__Collected data__.
· · ·
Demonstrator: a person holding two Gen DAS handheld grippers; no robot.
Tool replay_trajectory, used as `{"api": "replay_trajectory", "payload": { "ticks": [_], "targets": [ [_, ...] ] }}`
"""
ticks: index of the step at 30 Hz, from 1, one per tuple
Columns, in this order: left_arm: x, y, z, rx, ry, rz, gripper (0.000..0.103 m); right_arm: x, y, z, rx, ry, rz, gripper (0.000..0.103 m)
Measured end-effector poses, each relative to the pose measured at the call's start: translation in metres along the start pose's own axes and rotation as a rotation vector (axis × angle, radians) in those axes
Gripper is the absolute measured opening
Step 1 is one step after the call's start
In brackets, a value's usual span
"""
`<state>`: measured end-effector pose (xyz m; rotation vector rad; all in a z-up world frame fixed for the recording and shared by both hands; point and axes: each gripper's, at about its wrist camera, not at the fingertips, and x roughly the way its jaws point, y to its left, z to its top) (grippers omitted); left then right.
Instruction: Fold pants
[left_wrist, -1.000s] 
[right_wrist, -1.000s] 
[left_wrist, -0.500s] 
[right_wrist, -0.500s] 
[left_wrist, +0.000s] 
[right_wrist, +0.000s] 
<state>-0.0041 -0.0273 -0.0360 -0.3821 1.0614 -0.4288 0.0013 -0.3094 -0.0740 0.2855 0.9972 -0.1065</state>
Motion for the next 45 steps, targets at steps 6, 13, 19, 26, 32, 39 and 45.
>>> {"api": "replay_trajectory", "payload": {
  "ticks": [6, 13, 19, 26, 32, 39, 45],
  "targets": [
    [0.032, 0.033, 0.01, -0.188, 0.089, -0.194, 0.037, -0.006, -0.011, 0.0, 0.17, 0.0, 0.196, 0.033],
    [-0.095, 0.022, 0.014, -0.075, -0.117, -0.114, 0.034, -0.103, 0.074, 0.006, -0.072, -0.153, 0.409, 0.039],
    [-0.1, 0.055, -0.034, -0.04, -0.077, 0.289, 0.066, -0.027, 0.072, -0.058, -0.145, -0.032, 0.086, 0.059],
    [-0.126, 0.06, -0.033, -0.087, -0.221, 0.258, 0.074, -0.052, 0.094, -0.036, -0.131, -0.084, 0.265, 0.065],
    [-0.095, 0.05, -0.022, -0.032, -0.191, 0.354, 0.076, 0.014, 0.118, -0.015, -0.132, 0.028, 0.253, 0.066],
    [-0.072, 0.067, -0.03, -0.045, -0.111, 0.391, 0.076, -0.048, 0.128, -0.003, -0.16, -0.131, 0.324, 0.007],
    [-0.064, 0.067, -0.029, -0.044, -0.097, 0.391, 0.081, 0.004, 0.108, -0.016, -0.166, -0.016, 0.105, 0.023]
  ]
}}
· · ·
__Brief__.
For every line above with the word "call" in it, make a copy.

__Reply to the task__.
Measured end-effector poses, each relative to the pose measured at the call's start: translation in metres along the start pose's own axes and rotation as a rotation vector (axis × angle, radians) in those axes
Step 1 is one step after the call's start

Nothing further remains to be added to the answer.